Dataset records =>
***

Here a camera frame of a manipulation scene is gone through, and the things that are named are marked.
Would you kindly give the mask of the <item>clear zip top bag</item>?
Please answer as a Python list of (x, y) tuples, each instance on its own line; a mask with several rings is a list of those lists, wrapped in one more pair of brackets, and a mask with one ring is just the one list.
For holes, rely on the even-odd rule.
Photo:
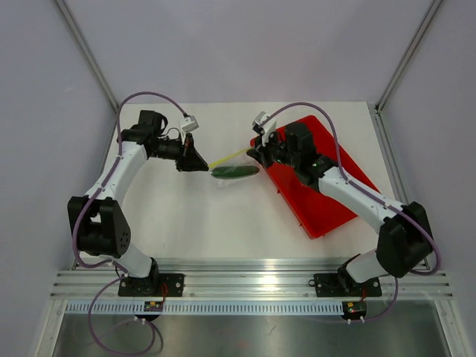
[(209, 164), (209, 176), (219, 187), (239, 183), (260, 172), (259, 164), (248, 155), (250, 147), (227, 155)]

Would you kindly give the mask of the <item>green cucumber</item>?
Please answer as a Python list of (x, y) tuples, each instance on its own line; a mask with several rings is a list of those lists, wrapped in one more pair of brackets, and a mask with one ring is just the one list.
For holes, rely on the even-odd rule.
[(260, 169), (254, 165), (221, 166), (214, 167), (210, 174), (215, 179), (232, 180), (253, 176), (259, 171)]

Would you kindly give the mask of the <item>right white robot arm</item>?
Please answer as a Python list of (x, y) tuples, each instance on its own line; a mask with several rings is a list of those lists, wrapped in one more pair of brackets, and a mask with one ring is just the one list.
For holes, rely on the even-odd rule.
[(301, 184), (345, 206), (377, 233), (376, 248), (338, 268), (336, 280), (344, 294), (354, 295), (373, 278), (404, 277), (437, 251), (422, 205), (386, 198), (351, 176), (339, 158), (317, 150), (305, 123), (287, 125), (283, 138), (273, 126), (254, 123), (253, 130), (257, 137), (248, 156), (265, 168), (273, 164), (292, 168)]

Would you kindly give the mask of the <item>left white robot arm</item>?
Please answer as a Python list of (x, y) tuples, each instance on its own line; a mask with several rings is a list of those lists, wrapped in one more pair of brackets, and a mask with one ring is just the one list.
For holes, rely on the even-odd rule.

***

Work to complete => Only the count is wanted. Find the lines of the records that include the word "give" and state how many.

Solution for this task => 4